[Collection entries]
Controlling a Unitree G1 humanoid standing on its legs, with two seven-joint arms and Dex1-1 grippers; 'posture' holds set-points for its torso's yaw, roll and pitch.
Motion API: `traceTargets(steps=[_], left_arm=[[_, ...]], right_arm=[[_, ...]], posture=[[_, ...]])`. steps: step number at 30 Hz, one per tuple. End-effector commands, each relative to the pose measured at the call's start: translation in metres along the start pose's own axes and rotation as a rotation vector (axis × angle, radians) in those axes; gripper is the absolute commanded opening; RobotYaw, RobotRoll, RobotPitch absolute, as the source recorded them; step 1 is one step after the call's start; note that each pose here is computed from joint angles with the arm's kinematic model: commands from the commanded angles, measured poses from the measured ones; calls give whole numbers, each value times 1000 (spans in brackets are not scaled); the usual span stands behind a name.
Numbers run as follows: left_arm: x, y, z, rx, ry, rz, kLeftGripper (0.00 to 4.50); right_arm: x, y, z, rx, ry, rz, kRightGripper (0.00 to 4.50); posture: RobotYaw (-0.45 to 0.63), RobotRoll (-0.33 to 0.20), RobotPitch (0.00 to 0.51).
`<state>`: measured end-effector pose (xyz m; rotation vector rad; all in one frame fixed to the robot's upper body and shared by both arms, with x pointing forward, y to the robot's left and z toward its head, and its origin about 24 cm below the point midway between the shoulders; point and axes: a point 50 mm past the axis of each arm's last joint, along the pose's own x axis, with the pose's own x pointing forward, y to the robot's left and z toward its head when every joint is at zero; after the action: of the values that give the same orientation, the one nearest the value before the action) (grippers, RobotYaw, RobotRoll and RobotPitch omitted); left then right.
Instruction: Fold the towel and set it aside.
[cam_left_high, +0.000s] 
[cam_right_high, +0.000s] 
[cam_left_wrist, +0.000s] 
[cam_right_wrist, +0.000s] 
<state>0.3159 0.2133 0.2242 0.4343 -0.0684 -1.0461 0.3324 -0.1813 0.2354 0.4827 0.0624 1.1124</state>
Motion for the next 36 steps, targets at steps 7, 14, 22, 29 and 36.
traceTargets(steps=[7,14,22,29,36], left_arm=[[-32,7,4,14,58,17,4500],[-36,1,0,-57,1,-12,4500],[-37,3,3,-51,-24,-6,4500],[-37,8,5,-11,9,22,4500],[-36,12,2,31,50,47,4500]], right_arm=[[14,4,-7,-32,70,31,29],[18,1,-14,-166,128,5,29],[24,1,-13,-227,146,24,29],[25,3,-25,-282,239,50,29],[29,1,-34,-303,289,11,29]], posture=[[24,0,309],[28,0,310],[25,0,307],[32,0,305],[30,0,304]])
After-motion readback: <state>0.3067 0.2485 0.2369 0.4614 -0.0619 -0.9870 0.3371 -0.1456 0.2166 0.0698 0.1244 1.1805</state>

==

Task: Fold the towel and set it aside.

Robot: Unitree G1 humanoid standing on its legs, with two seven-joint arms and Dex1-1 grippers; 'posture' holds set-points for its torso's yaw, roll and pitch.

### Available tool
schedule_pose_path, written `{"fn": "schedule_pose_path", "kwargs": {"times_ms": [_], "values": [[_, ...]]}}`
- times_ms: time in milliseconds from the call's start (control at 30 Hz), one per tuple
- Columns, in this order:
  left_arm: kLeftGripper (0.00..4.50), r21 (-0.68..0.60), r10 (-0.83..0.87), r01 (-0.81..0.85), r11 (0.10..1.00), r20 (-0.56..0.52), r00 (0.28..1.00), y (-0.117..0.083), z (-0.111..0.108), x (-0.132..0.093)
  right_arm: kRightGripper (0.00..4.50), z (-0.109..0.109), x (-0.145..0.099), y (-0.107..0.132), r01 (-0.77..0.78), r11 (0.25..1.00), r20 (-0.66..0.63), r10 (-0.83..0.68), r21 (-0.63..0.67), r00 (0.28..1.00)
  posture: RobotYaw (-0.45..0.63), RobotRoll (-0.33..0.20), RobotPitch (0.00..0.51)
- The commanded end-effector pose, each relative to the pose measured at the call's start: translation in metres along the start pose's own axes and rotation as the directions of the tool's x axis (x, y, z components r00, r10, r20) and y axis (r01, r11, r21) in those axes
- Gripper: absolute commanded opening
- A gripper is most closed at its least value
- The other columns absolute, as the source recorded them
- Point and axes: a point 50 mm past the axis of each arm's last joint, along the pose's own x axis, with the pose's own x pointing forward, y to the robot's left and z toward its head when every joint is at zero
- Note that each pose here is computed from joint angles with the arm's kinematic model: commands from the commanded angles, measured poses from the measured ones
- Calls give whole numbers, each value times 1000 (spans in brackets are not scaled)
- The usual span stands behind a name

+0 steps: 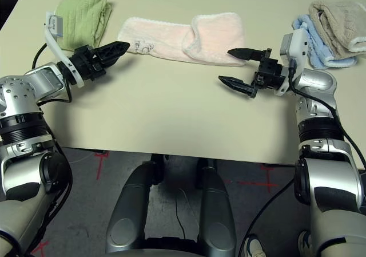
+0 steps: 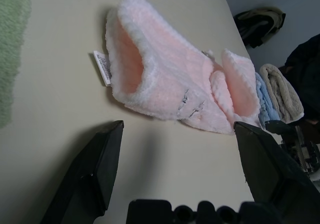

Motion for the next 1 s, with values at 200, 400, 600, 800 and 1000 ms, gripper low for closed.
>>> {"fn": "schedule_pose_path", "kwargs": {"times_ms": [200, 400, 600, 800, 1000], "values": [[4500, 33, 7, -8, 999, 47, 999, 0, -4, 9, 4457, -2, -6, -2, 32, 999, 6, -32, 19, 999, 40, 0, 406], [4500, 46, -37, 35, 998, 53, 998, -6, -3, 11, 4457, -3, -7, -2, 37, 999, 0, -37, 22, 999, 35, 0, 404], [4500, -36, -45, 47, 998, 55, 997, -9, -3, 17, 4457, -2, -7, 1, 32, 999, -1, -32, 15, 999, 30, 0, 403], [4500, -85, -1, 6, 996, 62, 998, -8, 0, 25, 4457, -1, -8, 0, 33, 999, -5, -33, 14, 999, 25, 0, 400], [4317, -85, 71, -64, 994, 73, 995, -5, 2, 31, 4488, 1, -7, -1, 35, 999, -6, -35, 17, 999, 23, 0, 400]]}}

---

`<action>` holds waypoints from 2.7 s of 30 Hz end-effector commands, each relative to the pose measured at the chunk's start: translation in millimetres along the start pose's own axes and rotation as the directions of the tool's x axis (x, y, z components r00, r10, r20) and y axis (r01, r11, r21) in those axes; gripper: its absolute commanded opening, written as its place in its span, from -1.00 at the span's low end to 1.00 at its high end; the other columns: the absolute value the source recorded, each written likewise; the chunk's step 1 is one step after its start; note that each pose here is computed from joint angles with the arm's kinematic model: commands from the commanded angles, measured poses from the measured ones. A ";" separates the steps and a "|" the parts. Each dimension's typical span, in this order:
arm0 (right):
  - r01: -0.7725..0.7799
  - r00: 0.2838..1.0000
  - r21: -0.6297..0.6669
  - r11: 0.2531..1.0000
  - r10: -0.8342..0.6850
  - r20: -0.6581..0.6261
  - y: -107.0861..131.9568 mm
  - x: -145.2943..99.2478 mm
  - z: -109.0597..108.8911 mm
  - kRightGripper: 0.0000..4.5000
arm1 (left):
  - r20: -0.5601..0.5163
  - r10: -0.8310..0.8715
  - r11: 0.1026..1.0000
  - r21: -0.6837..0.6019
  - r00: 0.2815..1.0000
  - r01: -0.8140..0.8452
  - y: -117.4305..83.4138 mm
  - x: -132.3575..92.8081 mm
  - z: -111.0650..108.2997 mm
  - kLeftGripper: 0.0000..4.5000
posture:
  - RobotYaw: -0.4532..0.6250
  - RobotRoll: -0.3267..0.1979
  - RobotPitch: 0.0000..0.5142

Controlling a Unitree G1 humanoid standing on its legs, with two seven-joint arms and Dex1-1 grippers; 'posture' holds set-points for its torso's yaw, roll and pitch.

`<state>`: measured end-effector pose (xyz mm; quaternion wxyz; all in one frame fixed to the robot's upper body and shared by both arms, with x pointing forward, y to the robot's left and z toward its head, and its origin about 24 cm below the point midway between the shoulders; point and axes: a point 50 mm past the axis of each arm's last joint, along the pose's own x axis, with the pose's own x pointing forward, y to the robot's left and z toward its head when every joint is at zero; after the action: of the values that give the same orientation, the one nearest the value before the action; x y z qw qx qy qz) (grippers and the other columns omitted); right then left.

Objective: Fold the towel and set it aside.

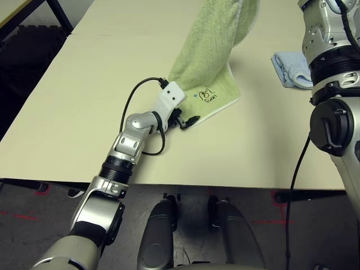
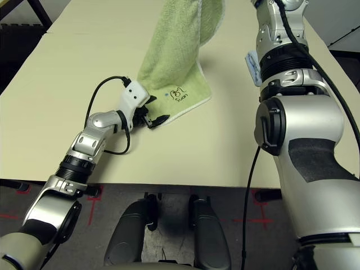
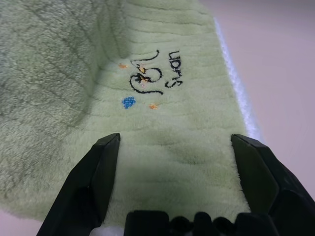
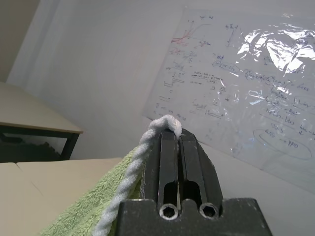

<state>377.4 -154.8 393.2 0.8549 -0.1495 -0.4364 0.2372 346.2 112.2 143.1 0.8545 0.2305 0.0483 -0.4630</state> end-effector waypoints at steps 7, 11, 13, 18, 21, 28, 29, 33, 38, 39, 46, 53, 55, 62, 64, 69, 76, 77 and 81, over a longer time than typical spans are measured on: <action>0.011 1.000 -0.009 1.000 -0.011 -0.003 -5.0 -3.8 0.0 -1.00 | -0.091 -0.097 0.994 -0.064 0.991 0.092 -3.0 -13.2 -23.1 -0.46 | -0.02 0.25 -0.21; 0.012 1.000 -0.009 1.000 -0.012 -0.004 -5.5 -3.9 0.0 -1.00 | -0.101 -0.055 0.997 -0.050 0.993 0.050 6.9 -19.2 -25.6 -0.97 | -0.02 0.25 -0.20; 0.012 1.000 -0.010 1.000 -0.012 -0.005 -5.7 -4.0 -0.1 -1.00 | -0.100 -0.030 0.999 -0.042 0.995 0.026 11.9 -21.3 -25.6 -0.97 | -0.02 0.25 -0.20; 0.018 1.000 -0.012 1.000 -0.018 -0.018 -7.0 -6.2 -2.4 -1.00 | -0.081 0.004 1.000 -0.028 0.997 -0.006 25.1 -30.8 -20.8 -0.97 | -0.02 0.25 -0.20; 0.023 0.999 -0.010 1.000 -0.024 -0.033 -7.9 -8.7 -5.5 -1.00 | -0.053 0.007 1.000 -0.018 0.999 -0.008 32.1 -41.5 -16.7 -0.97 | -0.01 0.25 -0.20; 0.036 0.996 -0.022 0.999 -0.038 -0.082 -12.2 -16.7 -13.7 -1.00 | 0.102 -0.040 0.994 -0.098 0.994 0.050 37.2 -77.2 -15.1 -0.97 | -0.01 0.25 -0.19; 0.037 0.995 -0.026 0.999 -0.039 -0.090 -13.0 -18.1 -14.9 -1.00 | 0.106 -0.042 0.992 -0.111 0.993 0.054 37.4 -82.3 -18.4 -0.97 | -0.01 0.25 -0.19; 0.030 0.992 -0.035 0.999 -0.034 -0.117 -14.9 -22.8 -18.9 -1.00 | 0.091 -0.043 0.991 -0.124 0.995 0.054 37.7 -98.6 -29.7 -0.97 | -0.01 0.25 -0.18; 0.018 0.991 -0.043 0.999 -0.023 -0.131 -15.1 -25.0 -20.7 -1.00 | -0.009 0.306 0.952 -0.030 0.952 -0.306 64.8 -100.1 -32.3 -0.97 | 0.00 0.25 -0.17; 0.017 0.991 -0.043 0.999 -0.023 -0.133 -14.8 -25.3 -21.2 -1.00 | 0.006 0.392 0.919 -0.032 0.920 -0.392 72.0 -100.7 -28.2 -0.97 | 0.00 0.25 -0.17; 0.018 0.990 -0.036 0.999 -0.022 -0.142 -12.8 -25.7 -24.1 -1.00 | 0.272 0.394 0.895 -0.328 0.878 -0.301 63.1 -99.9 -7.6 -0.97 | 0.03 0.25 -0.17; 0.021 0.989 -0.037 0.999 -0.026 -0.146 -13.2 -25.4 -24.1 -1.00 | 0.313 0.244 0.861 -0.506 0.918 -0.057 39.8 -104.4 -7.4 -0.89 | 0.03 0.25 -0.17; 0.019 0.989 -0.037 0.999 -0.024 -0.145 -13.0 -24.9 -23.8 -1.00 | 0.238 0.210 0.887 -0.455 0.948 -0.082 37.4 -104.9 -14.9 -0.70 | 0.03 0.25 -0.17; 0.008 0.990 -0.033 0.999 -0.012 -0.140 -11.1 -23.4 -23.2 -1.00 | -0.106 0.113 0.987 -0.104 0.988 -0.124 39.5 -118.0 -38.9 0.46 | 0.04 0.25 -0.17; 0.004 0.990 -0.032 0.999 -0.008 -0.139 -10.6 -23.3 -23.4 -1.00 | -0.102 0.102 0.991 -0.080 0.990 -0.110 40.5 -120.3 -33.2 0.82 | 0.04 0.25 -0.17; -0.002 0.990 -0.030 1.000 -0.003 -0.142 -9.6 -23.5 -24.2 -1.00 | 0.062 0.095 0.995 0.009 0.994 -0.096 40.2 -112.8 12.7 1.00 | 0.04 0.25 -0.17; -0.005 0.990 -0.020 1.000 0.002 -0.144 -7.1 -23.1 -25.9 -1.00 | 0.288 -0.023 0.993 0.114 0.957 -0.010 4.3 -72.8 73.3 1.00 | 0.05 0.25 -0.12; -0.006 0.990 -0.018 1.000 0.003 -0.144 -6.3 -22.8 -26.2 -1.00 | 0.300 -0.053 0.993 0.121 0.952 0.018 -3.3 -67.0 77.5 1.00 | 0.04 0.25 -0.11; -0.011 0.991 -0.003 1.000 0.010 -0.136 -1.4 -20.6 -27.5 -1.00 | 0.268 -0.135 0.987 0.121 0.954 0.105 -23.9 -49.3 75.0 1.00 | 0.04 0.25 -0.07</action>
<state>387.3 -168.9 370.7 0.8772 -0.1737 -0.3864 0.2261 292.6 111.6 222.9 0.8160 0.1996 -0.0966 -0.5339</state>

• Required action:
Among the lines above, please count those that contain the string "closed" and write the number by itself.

• Your response:
2